In a nutshell
Employment lawyers guide their clients through workplace-related legislation and are intimately involved in the relationship between employers and employees. The divide between employers’ and employees’ lawyers is often clear-cut so bear this in mind when you pick your firm. Most will work either largely for employers or largely for employees; a few will straddle both sides of the fence. Usually, the job includes both advisory work and litigation.
Disputes are almost always resolved at an Employment Tribunal, or before reaching one, and appeals are heard at the Employment Appeal Tribunal (EAT). The grievances leading to litigation fall into the following broad categories: redundancy, unlawful dismissal, breach of contract, harassment and discrimination. This last type of claim can be brought on the grounds of race, religious or philosophical belief, gender, sexual orientation, disability and age.
There are also employment-related cases with a commercial tint to them, such as rows over team moves between major businesses. These are heard in the courts rather than the Employment Tribunals.
What lawyers do
- Advise clients on whether they have suffered unlawful or unfair treatment and establish the amount to be claimed. This will either be capped or, in the case of discrimination, can include additional elements to cover loss of earnings, injury to feelings and aggravated damages.
- Gather evidence and witnesses to support the claim.
- Try to negotiate a payment from the employer or take the matter to tribunal. If there is a breach-of-contract element to the claim, it might be heard in a court rather than a tribunal.

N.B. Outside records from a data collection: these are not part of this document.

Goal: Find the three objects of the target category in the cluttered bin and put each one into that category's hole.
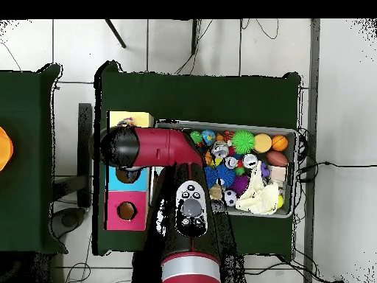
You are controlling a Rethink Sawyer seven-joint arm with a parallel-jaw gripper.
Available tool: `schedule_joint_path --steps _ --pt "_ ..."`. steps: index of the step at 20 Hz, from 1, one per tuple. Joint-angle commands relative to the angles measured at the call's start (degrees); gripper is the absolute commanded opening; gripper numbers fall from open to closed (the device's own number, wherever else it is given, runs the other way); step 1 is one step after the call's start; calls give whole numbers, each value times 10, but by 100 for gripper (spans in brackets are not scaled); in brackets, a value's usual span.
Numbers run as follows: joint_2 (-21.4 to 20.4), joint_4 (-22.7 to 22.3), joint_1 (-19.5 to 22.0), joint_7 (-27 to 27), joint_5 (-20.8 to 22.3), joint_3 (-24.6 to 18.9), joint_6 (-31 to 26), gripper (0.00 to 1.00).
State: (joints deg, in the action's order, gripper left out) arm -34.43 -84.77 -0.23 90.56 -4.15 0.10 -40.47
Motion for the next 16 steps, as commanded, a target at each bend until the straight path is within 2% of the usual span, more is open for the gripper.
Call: schedule_joint_path --steps 1,16 --pt "5 41 -7 122 4 18 -14 100" --pt "-7 69 -28 132 -11 37 -48 100"
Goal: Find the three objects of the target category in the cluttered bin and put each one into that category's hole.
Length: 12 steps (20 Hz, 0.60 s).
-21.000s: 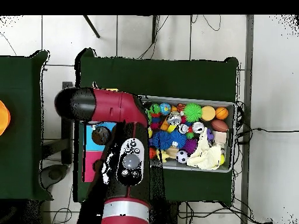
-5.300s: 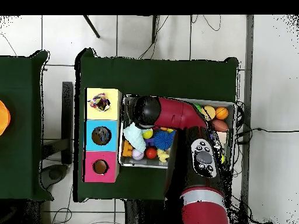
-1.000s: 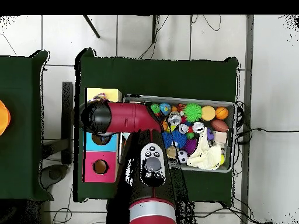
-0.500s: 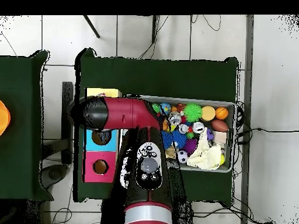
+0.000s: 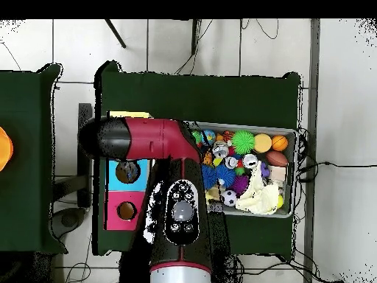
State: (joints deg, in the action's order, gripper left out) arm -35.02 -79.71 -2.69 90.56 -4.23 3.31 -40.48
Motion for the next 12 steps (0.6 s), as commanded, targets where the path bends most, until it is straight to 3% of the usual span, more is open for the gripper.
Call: schedule_joint_path --steps 1,8,9,12 --pt "-2 18 -5 132 -10 7 -48 100" --pt "3 21 -16 142 -15 20 -45 100" --pt "4 24 -17 140 -17 23 -47 0" --pt "6 31 -19 141 -17 26 -56 0"
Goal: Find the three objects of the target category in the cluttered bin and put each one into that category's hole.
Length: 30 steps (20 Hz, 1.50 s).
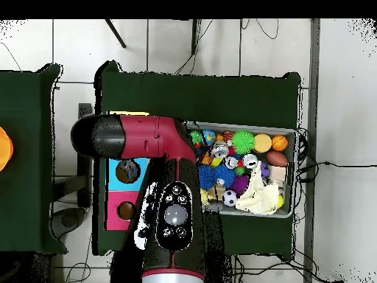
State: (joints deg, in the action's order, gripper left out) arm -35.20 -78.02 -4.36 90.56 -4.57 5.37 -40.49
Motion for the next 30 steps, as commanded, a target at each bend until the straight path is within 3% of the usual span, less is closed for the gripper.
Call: schedule_joint_path --steps 1,10,14,17,27,30 --pt "8 12 -2 140 -15 5 -55 0" --pt "15 15 -11 151 -23 13 -49 0" --pt "30 -9 -29 174 -35 11 -7 0" --pt "39 -2 -36 176 -43 12 -7 0" --pt "90 -9 -32 159 -48 5 60 0" --pt "109 -7 -11 137 -46 -12 90 0"
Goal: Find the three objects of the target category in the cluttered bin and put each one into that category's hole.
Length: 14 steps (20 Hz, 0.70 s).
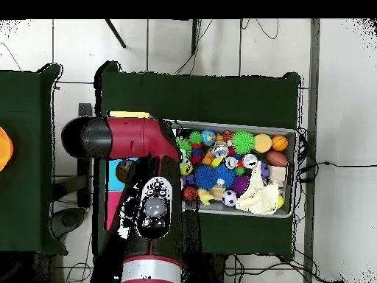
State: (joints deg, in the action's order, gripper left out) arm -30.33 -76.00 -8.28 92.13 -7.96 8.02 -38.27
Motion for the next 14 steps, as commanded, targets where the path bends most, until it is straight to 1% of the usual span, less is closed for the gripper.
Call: schedule_joint_path --steps 1,5,8,11,14 --pt "67 -24 31 119 -12 -40 72 0" --pt "106 4 41 102 -4 -44 105 0" --pt "139 24 39 101 -2 -39 125 0" --pt "164 38 49 91 -3 -52 150 0" --pt "167 41 51 87 -2 -53 150 0"
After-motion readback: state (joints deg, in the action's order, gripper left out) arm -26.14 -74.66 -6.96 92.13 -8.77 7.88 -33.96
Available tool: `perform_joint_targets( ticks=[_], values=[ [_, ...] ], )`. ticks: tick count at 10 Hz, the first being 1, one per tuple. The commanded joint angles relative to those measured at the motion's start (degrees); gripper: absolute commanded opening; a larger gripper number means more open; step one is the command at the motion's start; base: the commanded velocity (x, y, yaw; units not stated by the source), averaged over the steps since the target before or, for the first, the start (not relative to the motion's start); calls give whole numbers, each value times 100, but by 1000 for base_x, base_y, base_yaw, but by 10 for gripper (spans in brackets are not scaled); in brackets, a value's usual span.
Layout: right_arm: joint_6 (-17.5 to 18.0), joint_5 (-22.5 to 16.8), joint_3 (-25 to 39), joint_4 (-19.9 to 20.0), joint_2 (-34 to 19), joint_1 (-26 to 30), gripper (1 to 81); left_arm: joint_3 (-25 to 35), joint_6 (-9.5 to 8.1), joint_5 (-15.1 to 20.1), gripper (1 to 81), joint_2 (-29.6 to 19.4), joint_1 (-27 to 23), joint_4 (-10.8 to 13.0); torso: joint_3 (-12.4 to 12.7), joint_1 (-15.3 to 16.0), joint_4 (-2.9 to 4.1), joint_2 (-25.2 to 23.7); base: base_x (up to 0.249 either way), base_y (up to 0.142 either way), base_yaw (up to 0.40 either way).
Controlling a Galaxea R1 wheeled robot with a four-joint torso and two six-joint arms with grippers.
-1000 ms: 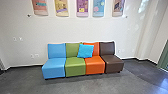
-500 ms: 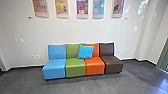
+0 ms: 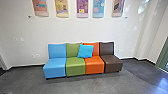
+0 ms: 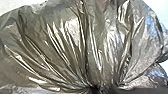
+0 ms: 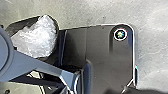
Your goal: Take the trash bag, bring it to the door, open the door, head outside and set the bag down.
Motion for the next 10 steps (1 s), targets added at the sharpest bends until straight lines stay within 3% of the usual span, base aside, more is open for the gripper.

- If the matter does reach tribunal, the solicitor may conduct the advocacy.
- Defend or settle the sorts of claims described above.
- Negotiate employment contracts or exit packages for senior staff.
- Negotiate with unions to avoid or resolve industrial disputes.
- Formulate HR policies and provide training on how to avoid workplace problems.
Realities of the job
- You quickly develop an understanding of human foibles. By their very nature employment cases are filled with drama.
- Clients may assume your role is to provide emotional support as well as legal advice, so you need to take care to define your role appropriately.
- Solicitors who want to do their own advocacy thrive here, although barristers are commonly used for high-stakes or complicated hearings and trials.
- The work is driven by the procedural rules and timetable of the tribunals and courts.
- The law is extensive and changes frequently. You'll read more than your fair share of new rules and regulations.
- The introduction of increased Employment Tribunal fees in July 2013 has led to a drop of almost 70% in cases brought by employees and a shift among employment lawyers to doing more non-contentious work. Consequently, parliament has criticised the government for reducing access to justice. In a December 2015 report, Lord Justice Briggs outlined the potential for an online employment claims court, granting access to justice but circumventing costly fees.
- As of April 2013 legal aid has been cut from all employment cases, except those related to discrimination. This is leading to more people representing themselves.
- The Enterprise and Regulatory Reform Act 2013 brought about a number of changes to employment law. Protection was reduced for whistle-blowers, who now have to show that it's in the public interest to complain about an employer's unlawful act. Also, employers are allowed to have a 'protected conversation' with an employee encouraging them to leave with a pay-off (settlement agreement).
- Gender pay reporting for companies of over 250 people begins in 2016 as a result of the 2010 Equality Act. It includes the reporting of wages and differences in bonuses, with the aim of closing the gender wage gap. The first reports are set to be published by 30 April 2018.
- The Trade Union Act 2016 came into force on 4 May. It gives Britain some of the toughest anti-trade union laws in the western world and means strikes will likely be less common in the future. Under the new rules 40 to 50% of union members must have voted for a strike ballot to be valid and unions must give 14 days’ notice of industrial action.
- Brexit could potentially have a big impact on employment law, as many employee protections derive from the European Union. However, EU employment rules do not apply to the UK directly. Instead they are part of UK law either through secondary legislation or Acts of Parliament. They have often been adapted to the UK context too. For example, the well-known Working Time Directive, which grants EU citizens a statutory right to 20 days of paid leave, in the UK provides for 28 days of leave (including bank holidays). Legal experts believe that such laws are too deeply embedded in statute to be easily rewritten, which in turn sets a pretty high political barrier to repealing them.
- It is likely to be several years before the UK formally leaves the European Union. This is likely to create some confusion among businesses as to which employment-related EU rules they should be adopting and when. For example, companies are set to revise their compliance strategies and employee confidentiality provisions in order to comply with the both the EU's General Data Protection Regulation and its Trade Secrets Directive which were formally adopted in 2016 but will not come fully into force for a while. Could it be that a company would spend two years adjusting to comply with such regulations only for them to be no longer to be applicable a few months later? Theoretically, yes. But the legal framework under which EU law is combined with UK law is highly complex, making such repeals difficult and unlikely.